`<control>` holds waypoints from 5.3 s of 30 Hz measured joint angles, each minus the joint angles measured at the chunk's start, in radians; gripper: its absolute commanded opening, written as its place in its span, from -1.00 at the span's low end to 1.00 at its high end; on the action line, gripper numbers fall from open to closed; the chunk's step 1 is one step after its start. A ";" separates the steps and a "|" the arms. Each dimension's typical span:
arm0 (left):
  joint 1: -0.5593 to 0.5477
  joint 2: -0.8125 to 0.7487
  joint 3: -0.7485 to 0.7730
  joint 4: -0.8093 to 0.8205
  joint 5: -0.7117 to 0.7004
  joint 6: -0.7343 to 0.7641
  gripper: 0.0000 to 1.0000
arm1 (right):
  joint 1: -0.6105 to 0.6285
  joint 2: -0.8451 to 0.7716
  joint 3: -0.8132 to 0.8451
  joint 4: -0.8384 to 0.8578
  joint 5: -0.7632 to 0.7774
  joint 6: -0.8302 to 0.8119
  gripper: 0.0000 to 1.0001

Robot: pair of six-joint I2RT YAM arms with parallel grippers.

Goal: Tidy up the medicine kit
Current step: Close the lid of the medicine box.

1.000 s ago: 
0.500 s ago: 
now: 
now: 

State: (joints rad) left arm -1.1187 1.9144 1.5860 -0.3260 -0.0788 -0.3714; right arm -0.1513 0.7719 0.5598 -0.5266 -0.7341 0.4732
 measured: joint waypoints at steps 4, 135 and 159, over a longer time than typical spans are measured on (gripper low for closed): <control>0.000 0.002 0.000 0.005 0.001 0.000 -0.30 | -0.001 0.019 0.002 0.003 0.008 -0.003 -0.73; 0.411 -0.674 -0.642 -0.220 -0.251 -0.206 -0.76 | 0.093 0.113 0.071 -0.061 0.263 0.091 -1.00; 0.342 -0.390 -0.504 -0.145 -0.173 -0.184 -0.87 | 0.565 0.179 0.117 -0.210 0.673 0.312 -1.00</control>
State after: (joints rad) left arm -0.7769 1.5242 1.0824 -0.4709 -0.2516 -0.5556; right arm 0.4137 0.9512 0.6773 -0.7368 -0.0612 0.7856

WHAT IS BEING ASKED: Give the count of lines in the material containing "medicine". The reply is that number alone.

SOLUTION FOR THIS TASK: 2